Logrado ese objetivo, enseguida cayó la pandemia y, al cabo de este año que podría estimarse perdido salvo por las medidas eficaces de resistencia alimentaria y sanitaria, más el arreglo con los bonistas externos, era obvio este escenario de combo agravado.

Pobreza e indigencia potenciadas, pymes exhaustas, incertidumbre local y mundial acerca de las probabilidades logísticas que en lo inmediato tendrían las vacunas, más el muerto infernal dejado por el macrismo con el Fondo y la guinda de unas corporaciones de capital concentrado que no ceden un milímetro.

El 3,8 por ciento de inflación en octubre, comandado por alimentos (frutas, verduras, pollo, aceite de girasol, galletitas de agua, equipamiento y mantenimiento del hogar); bebidas; prendas de vestir y calzado, ¿cómo diablos se explica con los costos fijos de la economía virtualmente inmovilizados?

No hay aumento de salarios, ni del precio de la energía, ni devaluación del tipo de cambio que rige las transacciones comerciales, ni de nada que los acopiadores de la canasta básica pudieran argüir como elemento inflacionario.

En otras palabras, no habría más explicación que las expectativas forzadas de un dólar disparado hasta las nubes; y, si acaso es que los precios vuelven a aumentar porque hay reactivación, también retorna el interrogante de qué control se ejerce, con cuál capacidad de fuego en la correlación de fuerzas, ante quienes tienen la sartén productiva por el mango.

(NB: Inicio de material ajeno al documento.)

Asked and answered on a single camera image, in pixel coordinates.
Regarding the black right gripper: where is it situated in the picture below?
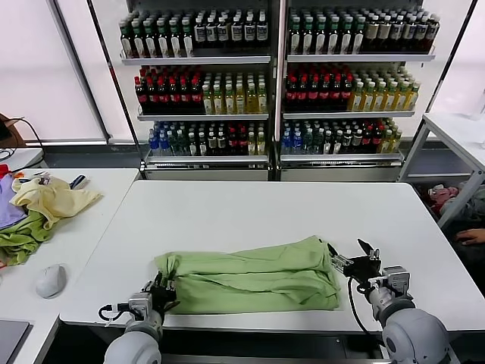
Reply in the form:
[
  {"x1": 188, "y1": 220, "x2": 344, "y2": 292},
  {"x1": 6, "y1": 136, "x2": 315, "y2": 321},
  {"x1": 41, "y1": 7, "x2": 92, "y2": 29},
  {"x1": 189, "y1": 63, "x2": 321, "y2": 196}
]
[{"x1": 327, "y1": 238, "x2": 382, "y2": 284}]

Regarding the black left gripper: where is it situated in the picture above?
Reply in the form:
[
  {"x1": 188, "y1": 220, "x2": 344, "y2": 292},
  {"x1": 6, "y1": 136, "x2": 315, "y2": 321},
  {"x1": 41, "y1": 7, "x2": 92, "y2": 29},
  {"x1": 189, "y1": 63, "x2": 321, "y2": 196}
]
[{"x1": 145, "y1": 269, "x2": 180, "y2": 311}]

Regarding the light green t-shirt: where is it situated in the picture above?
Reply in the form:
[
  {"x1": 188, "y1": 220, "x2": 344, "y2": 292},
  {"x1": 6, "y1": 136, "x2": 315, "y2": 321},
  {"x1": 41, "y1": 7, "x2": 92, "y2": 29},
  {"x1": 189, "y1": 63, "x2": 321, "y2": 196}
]
[{"x1": 154, "y1": 235, "x2": 342, "y2": 315}]

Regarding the pink clothes pile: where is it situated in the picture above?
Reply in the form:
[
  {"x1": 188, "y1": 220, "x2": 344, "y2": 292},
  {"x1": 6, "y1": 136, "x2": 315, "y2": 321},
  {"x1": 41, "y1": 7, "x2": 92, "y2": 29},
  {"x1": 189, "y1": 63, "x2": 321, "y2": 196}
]
[{"x1": 427, "y1": 184, "x2": 460, "y2": 213}]

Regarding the grey clothes pile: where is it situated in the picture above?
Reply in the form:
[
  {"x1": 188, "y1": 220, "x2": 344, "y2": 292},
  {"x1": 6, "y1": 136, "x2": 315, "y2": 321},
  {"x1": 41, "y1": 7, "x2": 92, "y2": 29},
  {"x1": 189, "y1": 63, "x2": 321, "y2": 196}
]
[{"x1": 440, "y1": 189, "x2": 485, "y2": 225}]

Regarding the person's bare hand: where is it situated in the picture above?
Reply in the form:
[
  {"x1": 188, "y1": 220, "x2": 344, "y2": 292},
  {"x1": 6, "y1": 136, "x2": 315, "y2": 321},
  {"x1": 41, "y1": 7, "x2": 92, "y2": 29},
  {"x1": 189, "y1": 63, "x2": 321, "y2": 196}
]
[{"x1": 454, "y1": 228, "x2": 485, "y2": 246}]

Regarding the white computer mouse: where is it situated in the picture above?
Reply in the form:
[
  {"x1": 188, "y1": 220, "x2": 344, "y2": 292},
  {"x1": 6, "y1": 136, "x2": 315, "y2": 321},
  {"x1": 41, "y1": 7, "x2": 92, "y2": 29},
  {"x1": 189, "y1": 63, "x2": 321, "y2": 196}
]
[{"x1": 36, "y1": 263, "x2": 70, "y2": 300}]

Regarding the white metal rack table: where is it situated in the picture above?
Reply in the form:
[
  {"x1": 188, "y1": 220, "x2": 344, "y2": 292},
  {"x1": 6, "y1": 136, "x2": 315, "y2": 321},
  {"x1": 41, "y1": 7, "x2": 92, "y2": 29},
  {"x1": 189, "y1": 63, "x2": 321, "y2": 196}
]
[{"x1": 397, "y1": 112, "x2": 485, "y2": 228}]

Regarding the pale yellow garment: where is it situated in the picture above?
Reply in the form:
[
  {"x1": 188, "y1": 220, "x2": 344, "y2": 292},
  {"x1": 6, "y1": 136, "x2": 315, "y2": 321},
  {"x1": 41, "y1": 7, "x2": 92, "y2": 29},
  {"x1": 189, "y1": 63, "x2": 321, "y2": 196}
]
[{"x1": 9, "y1": 176, "x2": 104, "y2": 231}]

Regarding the crumpled green garment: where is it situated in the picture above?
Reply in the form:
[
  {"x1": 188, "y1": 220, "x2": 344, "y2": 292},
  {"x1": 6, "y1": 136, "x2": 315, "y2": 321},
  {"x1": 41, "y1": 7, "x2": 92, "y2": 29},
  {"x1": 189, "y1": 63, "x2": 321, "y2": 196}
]
[{"x1": 0, "y1": 209, "x2": 55, "y2": 267}]

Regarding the yellow drink bottle green cap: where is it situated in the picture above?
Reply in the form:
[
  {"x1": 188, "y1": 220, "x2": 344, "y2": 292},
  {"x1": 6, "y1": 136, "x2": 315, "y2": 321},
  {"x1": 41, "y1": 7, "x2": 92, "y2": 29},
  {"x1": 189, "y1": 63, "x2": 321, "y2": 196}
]
[
  {"x1": 351, "y1": 81, "x2": 364, "y2": 111},
  {"x1": 408, "y1": 81, "x2": 421, "y2": 111},
  {"x1": 374, "y1": 81, "x2": 386, "y2": 111},
  {"x1": 385, "y1": 81, "x2": 398, "y2": 111},
  {"x1": 396, "y1": 81, "x2": 409, "y2": 111},
  {"x1": 362, "y1": 81, "x2": 375, "y2": 111}
]

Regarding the cola bottle red cap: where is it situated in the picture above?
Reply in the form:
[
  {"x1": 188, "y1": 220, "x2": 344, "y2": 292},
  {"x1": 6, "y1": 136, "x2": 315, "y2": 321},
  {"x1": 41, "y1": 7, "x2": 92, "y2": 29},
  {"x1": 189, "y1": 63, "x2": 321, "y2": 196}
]
[
  {"x1": 189, "y1": 77, "x2": 202, "y2": 113},
  {"x1": 167, "y1": 77, "x2": 179, "y2": 113},
  {"x1": 177, "y1": 77, "x2": 190, "y2": 113},
  {"x1": 285, "y1": 75, "x2": 297, "y2": 111},
  {"x1": 318, "y1": 75, "x2": 331, "y2": 111},
  {"x1": 156, "y1": 77, "x2": 168, "y2": 113},
  {"x1": 330, "y1": 75, "x2": 343, "y2": 111},
  {"x1": 145, "y1": 77, "x2": 158, "y2": 113},
  {"x1": 307, "y1": 75, "x2": 320, "y2": 111},
  {"x1": 296, "y1": 75, "x2": 308, "y2": 111},
  {"x1": 134, "y1": 75, "x2": 147, "y2": 113},
  {"x1": 341, "y1": 75, "x2": 353, "y2": 111}
]

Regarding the grey laptop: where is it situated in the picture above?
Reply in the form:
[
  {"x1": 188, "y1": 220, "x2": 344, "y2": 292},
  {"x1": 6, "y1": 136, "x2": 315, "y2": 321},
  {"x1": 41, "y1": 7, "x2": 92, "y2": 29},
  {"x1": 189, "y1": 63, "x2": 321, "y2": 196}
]
[{"x1": 0, "y1": 318, "x2": 31, "y2": 364}]

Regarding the lilac purple garment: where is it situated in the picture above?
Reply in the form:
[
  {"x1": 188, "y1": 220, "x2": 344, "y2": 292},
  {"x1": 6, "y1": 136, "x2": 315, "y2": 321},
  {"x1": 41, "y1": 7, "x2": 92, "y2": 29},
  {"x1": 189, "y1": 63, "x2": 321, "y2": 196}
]
[{"x1": 0, "y1": 177, "x2": 30, "y2": 231}]

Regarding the drinks shelf unit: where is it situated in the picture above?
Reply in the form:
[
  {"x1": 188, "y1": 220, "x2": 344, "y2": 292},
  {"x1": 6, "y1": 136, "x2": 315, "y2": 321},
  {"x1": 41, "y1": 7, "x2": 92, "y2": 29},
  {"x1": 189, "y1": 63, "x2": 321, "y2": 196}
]
[
  {"x1": 277, "y1": 0, "x2": 442, "y2": 182},
  {"x1": 118, "y1": 0, "x2": 278, "y2": 181}
]

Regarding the brown cardboard box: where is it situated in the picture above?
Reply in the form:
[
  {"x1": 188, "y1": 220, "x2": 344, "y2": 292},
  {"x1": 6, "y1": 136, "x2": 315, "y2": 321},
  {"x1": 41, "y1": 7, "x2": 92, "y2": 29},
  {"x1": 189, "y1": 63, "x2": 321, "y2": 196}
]
[{"x1": 0, "y1": 111, "x2": 26, "y2": 147}]

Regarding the dark bottle green cap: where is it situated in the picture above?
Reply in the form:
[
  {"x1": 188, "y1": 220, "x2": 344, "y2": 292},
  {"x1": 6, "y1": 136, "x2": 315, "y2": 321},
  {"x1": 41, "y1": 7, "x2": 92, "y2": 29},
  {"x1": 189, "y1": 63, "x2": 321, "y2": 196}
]
[
  {"x1": 156, "y1": 17, "x2": 170, "y2": 57},
  {"x1": 301, "y1": 15, "x2": 314, "y2": 55},
  {"x1": 352, "y1": 15, "x2": 365, "y2": 54},
  {"x1": 339, "y1": 15, "x2": 352, "y2": 55},
  {"x1": 119, "y1": 19, "x2": 133, "y2": 57},
  {"x1": 289, "y1": 15, "x2": 302, "y2": 55},
  {"x1": 327, "y1": 15, "x2": 340, "y2": 55},
  {"x1": 132, "y1": 19, "x2": 146, "y2": 57},
  {"x1": 168, "y1": 17, "x2": 182, "y2": 57},
  {"x1": 180, "y1": 17, "x2": 194, "y2": 56},
  {"x1": 314, "y1": 15, "x2": 327, "y2": 55},
  {"x1": 144, "y1": 18, "x2": 158, "y2": 57}
]

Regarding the brown bottle beige label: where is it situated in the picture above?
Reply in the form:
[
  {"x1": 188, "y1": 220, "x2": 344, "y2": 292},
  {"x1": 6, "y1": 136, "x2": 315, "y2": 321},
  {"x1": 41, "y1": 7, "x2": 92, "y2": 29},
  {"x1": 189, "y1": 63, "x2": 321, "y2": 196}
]
[
  {"x1": 426, "y1": 14, "x2": 441, "y2": 53},
  {"x1": 414, "y1": 14, "x2": 427, "y2": 53},
  {"x1": 377, "y1": 14, "x2": 392, "y2": 53},
  {"x1": 365, "y1": 14, "x2": 379, "y2": 53},
  {"x1": 402, "y1": 14, "x2": 415, "y2": 53},
  {"x1": 390, "y1": 14, "x2": 404, "y2": 53}
]

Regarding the grey window mullion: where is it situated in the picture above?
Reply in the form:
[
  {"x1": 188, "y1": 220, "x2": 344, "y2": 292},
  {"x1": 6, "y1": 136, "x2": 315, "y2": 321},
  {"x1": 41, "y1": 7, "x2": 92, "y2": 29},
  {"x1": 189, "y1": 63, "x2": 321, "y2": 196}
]
[{"x1": 47, "y1": 0, "x2": 114, "y2": 144}]

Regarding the black bottle white label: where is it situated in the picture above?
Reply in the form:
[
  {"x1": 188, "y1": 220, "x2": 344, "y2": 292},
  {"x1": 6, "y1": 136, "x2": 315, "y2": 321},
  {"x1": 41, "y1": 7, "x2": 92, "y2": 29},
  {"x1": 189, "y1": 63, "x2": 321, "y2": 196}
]
[
  {"x1": 230, "y1": 14, "x2": 243, "y2": 49},
  {"x1": 255, "y1": 13, "x2": 269, "y2": 49},
  {"x1": 242, "y1": 14, "x2": 256, "y2": 49},
  {"x1": 205, "y1": 15, "x2": 218, "y2": 49},
  {"x1": 193, "y1": 15, "x2": 206, "y2": 49},
  {"x1": 217, "y1": 15, "x2": 230, "y2": 49}
]

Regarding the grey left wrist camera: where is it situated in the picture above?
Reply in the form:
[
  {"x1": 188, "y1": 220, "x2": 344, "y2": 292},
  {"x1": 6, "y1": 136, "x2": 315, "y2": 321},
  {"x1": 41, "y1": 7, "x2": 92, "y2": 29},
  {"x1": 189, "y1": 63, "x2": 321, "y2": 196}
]
[{"x1": 127, "y1": 291, "x2": 152, "y2": 322}]

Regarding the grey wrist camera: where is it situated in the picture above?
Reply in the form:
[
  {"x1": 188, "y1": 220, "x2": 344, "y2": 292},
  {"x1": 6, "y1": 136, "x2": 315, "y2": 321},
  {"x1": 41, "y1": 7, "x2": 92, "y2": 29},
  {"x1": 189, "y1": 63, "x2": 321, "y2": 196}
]
[
  {"x1": 382, "y1": 266, "x2": 411, "y2": 295},
  {"x1": 127, "y1": 291, "x2": 152, "y2": 322}
]

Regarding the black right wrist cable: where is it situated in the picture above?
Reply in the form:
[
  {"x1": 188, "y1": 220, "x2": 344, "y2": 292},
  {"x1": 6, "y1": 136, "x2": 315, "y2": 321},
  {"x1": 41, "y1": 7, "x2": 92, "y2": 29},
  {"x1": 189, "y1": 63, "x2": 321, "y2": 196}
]
[{"x1": 346, "y1": 278, "x2": 383, "y2": 337}]

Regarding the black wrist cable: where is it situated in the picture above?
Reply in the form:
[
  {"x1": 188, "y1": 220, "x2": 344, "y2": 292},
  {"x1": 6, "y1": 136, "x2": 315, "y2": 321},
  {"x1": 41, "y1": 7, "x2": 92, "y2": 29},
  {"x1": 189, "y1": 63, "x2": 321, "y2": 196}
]
[
  {"x1": 99, "y1": 303, "x2": 132, "y2": 327},
  {"x1": 346, "y1": 278, "x2": 383, "y2": 337}
]

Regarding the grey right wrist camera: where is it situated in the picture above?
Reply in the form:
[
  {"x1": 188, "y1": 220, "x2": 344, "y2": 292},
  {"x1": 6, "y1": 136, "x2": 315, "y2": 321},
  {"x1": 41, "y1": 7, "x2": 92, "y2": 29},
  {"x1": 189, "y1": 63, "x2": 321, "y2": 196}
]
[{"x1": 382, "y1": 266, "x2": 411, "y2": 295}]

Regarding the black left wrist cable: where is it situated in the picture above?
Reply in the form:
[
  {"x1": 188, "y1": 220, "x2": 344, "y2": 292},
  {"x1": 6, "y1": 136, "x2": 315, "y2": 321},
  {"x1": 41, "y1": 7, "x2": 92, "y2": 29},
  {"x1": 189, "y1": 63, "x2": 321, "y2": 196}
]
[{"x1": 99, "y1": 303, "x2": 132, "y2": 327}]

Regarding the black power cable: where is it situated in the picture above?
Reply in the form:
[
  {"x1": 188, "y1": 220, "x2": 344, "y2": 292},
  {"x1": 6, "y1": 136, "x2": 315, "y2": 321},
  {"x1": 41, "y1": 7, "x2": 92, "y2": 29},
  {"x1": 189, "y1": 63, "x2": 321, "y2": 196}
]
[{"x1": 14, "y1": 117, "x2": 45, "y2": 168}]

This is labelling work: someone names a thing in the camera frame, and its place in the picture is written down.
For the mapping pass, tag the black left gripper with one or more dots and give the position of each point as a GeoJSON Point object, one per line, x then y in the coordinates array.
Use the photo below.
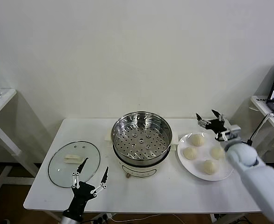
{"type": "Point", "coordinates": [81, 193]}

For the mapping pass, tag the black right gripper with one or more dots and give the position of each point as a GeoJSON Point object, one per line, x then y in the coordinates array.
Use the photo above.
{"type": "Point", "coordinates": [216, 126]}

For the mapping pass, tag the white steamed baozi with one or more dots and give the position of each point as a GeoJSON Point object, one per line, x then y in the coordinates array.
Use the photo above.
{"type": "Point", "coordinates": [196, 140]}
{"type": "Point", "coordinates": [191, 153]}
{"type": "Point", "coordinates": [217, 152]}
{"type": "Point", "coordinates": [209, 167]}

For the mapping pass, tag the round glass pot lid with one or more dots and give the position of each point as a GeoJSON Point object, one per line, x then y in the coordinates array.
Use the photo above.
{"type": "Point", "coordinates": [62, 172]}

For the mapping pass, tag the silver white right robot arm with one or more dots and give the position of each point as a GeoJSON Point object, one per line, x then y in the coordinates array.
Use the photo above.
{"type": "Point", "coordinates": [244, 154]}

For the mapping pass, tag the stainless steel steamer basket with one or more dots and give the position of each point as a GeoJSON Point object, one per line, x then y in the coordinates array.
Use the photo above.
{"type": "Point", "coordinates": [155, 145]}

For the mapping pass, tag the white electric cooker pot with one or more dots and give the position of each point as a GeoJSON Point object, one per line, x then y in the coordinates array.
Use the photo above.
{"type": "Point", "coordinates": [139, 171]}

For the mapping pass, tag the black power adapter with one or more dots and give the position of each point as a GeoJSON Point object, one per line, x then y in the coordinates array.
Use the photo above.
{"type": "Point", "coordinates": [249, 142]}

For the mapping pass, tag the white power strip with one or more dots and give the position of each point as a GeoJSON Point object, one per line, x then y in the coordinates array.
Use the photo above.
{"type": "Point", "coordinates": [102, 218]}

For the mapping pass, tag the white round plate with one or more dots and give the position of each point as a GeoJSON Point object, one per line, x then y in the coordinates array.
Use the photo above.
{"type": "Point", "coordinates": [197, 168]}

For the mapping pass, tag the white side table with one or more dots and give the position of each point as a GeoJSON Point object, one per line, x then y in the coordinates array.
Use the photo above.
{"type": "Point", "coordinates": [259, 105]}
{"type": "Point", "coordinates": [2, 102]}

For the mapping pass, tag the white table leg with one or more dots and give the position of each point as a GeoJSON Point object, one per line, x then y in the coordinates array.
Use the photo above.
{"type": "Point", "coordinates": [214, 217]}

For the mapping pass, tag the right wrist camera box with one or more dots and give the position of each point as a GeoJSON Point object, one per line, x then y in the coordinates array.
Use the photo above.
{"type": "Point", "coordinates": [232, 130]}

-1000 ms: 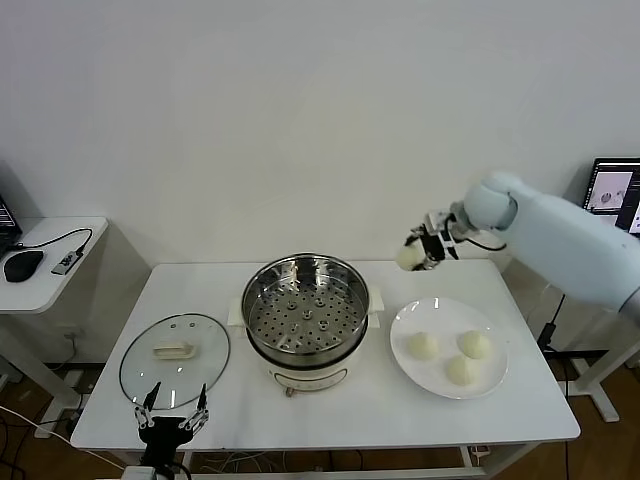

En ese marco horripilante, ¿qué alternativas tiene el Gobierno, como no sea ir pulseando día a día con factores de poder invariablemente insatisfechos?

Excepto si se razona que las diferencias entre Alberto y Cristina son estructurales, es frívolo detenerse en sus tiranteces.

Guzmán “contra” Pesce, aunque en modo alguno es cierto el bardo clarinetista de que el primero pidió la cabeza del segundo; ella, disgustada con Kulfas, Losardo, Moroni y siguen las firmas; él, reacio a ir más allá de Bielsa en cuanto a “los funcionarios que no funcionan”; las chicanas entre el Patria y la Rosada; los severos problemas de comunicación; el disgusto de capitostes cegetistas, no dejan de ser inconvenientes metodológicos a veces con bases ciertas y en otras, muchas, inventos o agrandamientos periodísticos.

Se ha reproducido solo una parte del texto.